▶ _Task brief_:
Produce an exact copy of the data below.

▶ _Data in this exercise_:
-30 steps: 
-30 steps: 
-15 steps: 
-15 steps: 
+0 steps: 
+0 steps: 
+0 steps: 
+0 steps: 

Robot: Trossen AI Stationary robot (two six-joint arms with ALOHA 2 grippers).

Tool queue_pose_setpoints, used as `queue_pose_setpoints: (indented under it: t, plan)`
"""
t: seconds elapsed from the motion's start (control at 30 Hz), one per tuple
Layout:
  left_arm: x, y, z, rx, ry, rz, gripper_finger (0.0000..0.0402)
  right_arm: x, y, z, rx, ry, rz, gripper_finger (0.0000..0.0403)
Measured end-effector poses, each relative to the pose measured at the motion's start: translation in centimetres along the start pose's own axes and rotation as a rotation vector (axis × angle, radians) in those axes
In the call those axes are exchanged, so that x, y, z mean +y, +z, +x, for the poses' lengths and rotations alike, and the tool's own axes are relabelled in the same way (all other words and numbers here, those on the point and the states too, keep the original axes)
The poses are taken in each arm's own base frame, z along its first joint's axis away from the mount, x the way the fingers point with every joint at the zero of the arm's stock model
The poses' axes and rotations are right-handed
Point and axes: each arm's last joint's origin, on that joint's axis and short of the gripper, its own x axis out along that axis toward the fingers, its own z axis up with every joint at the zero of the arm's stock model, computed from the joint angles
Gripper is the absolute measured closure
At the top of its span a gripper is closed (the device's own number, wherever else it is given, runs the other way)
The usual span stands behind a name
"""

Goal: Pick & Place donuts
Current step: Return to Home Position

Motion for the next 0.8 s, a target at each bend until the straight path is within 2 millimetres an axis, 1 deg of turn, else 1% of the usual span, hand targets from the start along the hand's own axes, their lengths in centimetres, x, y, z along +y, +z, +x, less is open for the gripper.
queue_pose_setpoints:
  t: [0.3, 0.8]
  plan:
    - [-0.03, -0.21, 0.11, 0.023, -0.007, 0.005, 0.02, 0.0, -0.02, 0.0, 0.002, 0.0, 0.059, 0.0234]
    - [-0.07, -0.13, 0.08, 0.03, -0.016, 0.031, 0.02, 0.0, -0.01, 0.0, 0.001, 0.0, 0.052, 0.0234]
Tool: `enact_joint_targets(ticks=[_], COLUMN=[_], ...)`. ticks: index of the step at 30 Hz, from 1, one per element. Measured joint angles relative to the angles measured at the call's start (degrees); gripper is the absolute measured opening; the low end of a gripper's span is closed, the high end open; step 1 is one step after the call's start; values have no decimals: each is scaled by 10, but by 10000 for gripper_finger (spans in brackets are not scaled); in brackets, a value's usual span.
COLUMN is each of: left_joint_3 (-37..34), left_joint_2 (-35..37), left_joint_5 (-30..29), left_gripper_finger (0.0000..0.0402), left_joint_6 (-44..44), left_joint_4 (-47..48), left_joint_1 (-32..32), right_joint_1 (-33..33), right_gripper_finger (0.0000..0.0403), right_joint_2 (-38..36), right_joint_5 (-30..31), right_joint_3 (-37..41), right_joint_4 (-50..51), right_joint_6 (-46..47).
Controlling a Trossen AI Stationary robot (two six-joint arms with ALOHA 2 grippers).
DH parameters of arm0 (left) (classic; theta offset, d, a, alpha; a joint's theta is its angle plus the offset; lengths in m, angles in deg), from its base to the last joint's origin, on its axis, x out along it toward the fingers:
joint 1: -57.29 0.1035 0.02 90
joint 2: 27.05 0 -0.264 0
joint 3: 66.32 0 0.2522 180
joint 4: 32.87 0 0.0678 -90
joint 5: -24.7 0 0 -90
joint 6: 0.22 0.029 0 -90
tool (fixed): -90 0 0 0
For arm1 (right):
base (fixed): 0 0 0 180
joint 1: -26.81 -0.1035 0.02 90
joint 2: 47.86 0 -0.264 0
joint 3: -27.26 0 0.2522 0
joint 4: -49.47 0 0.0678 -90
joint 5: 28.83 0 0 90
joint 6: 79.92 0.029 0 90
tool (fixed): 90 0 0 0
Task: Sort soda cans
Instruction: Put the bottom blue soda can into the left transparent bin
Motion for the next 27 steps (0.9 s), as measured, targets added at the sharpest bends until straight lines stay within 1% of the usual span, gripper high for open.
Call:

▶ _Task solution_:
-30 steps: 
-30 steps: 
-15 steps: 
-15 steps: 
+0 steps: 
+0 steps: 
+0 steps: 
+0 steps: 

Robot: Trossen AI Stationary robot (two six-joint arms with ALOHA 2 grippers).

Tool queue_pose_setpoints, used as `queue_pose_setpoints: (indented under it: t, plan)`
"""
t: seconds elapsed from the motion's start (control at 30 Hz), one per tuple
Layout:
  left_arm: x, y, z, rx, ry, rz, gripper_finger (0.0000..0.0402)
  right_arm: x, y, z, rx, ry, rz, gripper_finger (0.0000..0.0403)
Measured end-effector poses, each relative to the pose measured at the motion's start: translation in centimetres along the start pose's own axes and rotation as a rotation vector (axis × angle, radians) in those axes
In the call those axes are exchanged, so that x, y, z mean +y, +z, +x, for the poses' lengths and rotations alike, and the tool's own axes are relabelled in the same way (all other words and numbers here, those on the point and the states too, keep the original axes)
The poses are taken in each arm's own base frame, z along its first joint's axis away from the mount, x the way the fingers point with every joint at the zero of the arm's stock model
The poses' axes and rotations are right-handed
Point and axes: each arm's last joint's origin, on that joint's axis and short of the gripper, its own x axis out along that axis toward the fingers, its own z axis up with every joint at the zero of the arm's stock model, computed from the joint angles
Gripper is the absolute measured closure
At the top of its span a gripper is closed (the device's own number, wherever else it is given, runs the other way)
The usual span stands behind a name
"""

Goal: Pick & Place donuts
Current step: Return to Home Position

Motion for the next 0.8 s, a target at each bend until the straight path is within 2 millimetres an axis, 1 deg of turn, else 1% of the usual span, hand targets from the start along the hand's own axes, their lengths in centimetres, x, y, z along +y, +z, +x, less is open for the gripper.
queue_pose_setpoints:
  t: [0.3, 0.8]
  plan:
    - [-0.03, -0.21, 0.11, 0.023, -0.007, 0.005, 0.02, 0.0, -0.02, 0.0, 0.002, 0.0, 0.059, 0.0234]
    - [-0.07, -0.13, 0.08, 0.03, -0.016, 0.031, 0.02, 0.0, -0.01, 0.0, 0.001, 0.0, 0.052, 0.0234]
Tool: `enact_joint_targets(ticks=[_], COLUMN=[_], ...)`. ticks: index of the step at 30 Hz, from 1, one per element. Measured joint angles relative to the angles measured at the call's start (degrees); gripper is the absolute measured opening; the low end of a gripper's span is closed, the high end open; step 1 is one step after the call's start; values have no decimals: each is scaled by 10, but by 10000 for gripper_finger (spans in brackets are not scaled); in brackets, a value's usual span.
COLUMN is each of: left_joint_3 (-37..34), left_joint_2 (-35..37), left_joint_5 (-30..29), left_gripper_finger (0.0000..0.0402), left_joint_6 (-44..44), left_joint_4 (-47..48), left_joint_1 (-32..32), right_joint_1 (-33..33), right_gripper_finger (0.0000..0.0403), right_joint_2 (-38..36), right_joint_5 (-30..31), right_joint_3 (-37..41), right_joint_4 (-50..51), right_joint_6 (-46..47).
Controlling a Trossen AI Stationary robot (two six-joint arms with ALOHA 2 grippers).
DH parameters of arm0 (left) (classic; theta offset, d, a, alpha; a joint's theta is its angle plus the offset; lengths in m, angles in deg), from its base to the last joint's origin, on its axis, x out along it toward the fingers:
joint 1: -57.29 0.1035 0.02 90
joint 2: 27.05 0 -0.264 0
joint 3: 66.32 0 0.2522 180
joint 4: 32.87 0 0.0678 -90
joint 5: -24.7 0 0 -90
joint 6: 0.22 0.029 0 -90
tool (fixed): -90 0 0 0
For arm1 (right):
base (fixed): 0 0 0 180
joint 1: -26.81 -0.1035 0.02 90
joint 2: 47.86 0 -0.264 0
joint 3: -27.26 0 0.2522 0
joint 4: -49.47 0 0.0678 -90
joint 5: 28.83 0 0 90
joint 6: 79.92 0.029 0 90
tool (fixed): 90 0 0 0
Task: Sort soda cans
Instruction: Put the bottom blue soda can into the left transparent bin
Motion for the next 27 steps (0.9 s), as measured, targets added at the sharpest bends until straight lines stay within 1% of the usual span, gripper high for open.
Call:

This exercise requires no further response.